All-in professional wrestling explained

All-in wrestling was both a style of professional wrestling that emerged in the United Kingdom in the Interwar period as well as a term that came to describe professional wrestling in general during the 1930s and 1940s in the United Kingdom. As a style, "All-in" referred to a style that hybridised catch as catch can and other forms of British folk amateur wrestling with the emerging performances and showmanship of professional wrestling. Unlike Olympic freestyle wrestling, "All In" professional wrestling was presented as "no holds barred".[1]

The term "All In" later became synonymous with more anarchic professional wrestling shows, leading to censure by local authorities by the late 1930s. Consequently, the "All In" label was disowned by most British wrestling promoters following the adoption of the 1947 Mountevans rules.[2] Nevertheless, the term still lingered for many years afterwards amongst the media and the public.

History

Professional wrestling in the Greco Roman style had enjoyed considerable popularity in Britain during the Edwardian era, but had dwindled and died out by the outbreak of World War I. While various styles of amateur wrestling continued as legitimate sports, grappling as a promotional business did not return to Britain until the beginning of the 1930s when the success of the more worked aspects of professional wrestling in America, like gimmickry and showmanship, were introduced to British wrestling.

It was with this revival that the more submission-based Catch As Catch Can wrestling style, which had already replaced Greco Roman wrestling as the dominant style of professional wrestling in the United States back in the 1890s, became the new dominant style in Britain. With Lancashire catch-as-catch-can already a major amateur sport particularly in Northern England, there existed a ready-made source of potential recruits to professional wrestling.
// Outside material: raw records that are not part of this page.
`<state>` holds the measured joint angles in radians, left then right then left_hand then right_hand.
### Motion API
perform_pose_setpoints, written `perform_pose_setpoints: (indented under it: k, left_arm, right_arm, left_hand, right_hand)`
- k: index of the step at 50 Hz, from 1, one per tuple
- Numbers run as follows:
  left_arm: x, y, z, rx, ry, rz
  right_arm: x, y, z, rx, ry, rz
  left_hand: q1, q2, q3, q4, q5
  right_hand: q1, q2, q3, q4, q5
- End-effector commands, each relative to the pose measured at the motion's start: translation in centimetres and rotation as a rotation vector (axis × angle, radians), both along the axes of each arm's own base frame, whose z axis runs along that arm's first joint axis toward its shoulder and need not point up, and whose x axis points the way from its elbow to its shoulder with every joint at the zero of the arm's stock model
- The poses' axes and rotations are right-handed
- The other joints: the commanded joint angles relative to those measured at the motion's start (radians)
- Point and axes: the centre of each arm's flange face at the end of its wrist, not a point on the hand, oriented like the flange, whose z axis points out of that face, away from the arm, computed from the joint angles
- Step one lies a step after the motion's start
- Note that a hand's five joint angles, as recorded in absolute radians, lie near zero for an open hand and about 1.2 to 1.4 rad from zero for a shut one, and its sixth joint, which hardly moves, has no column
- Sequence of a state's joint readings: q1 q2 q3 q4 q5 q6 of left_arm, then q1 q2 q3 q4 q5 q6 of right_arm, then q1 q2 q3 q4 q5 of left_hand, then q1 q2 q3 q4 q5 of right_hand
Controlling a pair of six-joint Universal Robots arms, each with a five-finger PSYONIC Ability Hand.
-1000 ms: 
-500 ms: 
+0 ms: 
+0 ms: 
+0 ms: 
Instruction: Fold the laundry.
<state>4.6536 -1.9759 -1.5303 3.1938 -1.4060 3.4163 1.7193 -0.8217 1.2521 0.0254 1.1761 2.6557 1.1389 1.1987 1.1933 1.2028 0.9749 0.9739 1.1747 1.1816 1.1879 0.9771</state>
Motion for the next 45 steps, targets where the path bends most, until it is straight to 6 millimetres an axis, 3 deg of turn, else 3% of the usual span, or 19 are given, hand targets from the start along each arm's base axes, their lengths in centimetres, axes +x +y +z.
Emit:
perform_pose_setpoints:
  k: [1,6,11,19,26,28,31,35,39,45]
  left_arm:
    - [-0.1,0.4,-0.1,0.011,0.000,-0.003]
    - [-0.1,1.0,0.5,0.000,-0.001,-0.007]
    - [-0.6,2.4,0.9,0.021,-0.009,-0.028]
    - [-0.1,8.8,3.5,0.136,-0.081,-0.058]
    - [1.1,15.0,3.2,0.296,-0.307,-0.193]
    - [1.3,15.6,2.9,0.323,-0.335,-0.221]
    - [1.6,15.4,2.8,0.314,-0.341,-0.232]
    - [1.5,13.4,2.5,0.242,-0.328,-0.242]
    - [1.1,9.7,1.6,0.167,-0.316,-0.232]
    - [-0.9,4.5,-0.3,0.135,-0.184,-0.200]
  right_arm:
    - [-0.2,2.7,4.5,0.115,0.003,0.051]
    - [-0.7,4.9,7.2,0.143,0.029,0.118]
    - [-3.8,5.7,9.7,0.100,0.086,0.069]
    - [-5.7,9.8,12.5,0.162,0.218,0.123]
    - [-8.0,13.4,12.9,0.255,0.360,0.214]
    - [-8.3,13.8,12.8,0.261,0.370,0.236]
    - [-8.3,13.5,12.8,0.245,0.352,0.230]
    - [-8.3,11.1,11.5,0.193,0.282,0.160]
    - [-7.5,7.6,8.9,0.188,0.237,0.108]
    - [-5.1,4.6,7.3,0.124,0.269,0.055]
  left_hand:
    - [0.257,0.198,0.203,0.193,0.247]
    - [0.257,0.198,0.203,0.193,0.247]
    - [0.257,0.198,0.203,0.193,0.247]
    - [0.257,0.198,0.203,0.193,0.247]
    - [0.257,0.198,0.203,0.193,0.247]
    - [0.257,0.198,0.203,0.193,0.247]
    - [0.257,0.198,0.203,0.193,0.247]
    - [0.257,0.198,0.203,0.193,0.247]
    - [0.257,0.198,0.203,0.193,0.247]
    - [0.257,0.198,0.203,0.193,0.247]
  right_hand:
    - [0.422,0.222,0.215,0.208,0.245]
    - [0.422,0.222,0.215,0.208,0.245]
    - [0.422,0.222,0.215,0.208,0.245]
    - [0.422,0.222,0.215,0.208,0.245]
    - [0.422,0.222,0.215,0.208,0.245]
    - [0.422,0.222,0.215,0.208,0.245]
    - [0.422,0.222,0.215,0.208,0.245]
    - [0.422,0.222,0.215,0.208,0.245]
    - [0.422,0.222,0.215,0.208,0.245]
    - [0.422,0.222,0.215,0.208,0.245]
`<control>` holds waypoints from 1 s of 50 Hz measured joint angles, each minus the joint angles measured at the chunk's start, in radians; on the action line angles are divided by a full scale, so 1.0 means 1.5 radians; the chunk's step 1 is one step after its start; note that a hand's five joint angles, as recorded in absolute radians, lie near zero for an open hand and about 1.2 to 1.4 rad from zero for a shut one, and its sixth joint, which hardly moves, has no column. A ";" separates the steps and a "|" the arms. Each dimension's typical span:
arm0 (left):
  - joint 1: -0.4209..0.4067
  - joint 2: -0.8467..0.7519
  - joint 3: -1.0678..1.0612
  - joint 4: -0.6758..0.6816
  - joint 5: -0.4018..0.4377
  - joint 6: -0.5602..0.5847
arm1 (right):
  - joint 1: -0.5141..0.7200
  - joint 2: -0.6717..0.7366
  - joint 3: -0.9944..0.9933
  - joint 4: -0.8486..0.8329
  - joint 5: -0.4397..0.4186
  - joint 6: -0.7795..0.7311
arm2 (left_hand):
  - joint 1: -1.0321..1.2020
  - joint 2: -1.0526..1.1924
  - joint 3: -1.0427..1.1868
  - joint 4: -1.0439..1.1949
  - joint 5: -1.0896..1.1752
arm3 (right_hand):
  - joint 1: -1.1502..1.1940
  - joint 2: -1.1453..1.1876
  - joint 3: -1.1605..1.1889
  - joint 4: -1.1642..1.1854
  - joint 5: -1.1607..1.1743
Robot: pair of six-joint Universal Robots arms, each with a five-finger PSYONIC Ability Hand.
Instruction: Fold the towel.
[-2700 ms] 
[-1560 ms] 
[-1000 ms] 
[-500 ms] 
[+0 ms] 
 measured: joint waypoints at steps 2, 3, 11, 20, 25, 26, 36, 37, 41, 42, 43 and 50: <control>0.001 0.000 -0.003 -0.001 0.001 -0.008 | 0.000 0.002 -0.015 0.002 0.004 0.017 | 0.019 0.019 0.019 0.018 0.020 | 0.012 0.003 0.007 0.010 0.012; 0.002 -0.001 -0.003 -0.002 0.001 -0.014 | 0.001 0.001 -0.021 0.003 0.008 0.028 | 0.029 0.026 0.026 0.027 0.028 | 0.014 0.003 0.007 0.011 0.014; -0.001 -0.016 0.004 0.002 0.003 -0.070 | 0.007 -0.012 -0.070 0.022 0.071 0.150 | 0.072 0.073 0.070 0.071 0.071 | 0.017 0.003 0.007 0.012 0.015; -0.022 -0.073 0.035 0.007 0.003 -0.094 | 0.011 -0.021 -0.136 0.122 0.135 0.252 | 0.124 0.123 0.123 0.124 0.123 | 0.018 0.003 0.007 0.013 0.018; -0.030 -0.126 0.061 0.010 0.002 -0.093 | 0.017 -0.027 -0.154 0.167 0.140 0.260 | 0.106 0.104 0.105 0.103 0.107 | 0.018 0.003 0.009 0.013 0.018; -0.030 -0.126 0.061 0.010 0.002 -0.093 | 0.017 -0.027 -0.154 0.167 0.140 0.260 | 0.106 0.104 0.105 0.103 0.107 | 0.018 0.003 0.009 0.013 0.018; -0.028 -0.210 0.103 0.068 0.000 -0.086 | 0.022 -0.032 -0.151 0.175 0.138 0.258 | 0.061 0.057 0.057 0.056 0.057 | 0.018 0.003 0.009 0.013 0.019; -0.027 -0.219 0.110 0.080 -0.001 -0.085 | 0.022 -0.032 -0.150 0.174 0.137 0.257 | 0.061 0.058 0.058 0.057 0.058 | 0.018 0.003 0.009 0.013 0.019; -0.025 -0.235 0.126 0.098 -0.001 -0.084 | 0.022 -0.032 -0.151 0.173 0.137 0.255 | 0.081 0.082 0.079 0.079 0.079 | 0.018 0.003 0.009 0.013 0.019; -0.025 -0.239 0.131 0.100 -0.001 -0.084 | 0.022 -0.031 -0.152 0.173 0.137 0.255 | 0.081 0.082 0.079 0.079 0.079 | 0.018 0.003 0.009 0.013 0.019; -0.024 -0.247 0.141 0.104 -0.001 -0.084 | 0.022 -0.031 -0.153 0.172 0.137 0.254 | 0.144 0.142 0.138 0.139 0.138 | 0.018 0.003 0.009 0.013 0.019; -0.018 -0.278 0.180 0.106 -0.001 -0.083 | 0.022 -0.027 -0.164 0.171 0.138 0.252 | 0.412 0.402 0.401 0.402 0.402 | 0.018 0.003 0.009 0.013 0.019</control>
Amateur wrestler Sir Atholl Oakeley got together with fellow grappler Henry Irslinger to launch one of the first promotions to employ the new style of wrestling which was coined "All-in" wrestling. Though, like many wrestlers throughout the business, Oakley would claim his wrestling was entirely legitimate, his claim was highly dubious. According to Pro Wrestling Press, Under the British Wrestling Association banner, Oakley's promotion took off with wrestlers such as Tommy Mann, Black Butcher Johnson, Jack Pye, Norman the Butcher, College Boy, and Jack Sherry on the roster, while Oakley himself would win a series of matches to be crowned the first British Heavyweight Champion.[3]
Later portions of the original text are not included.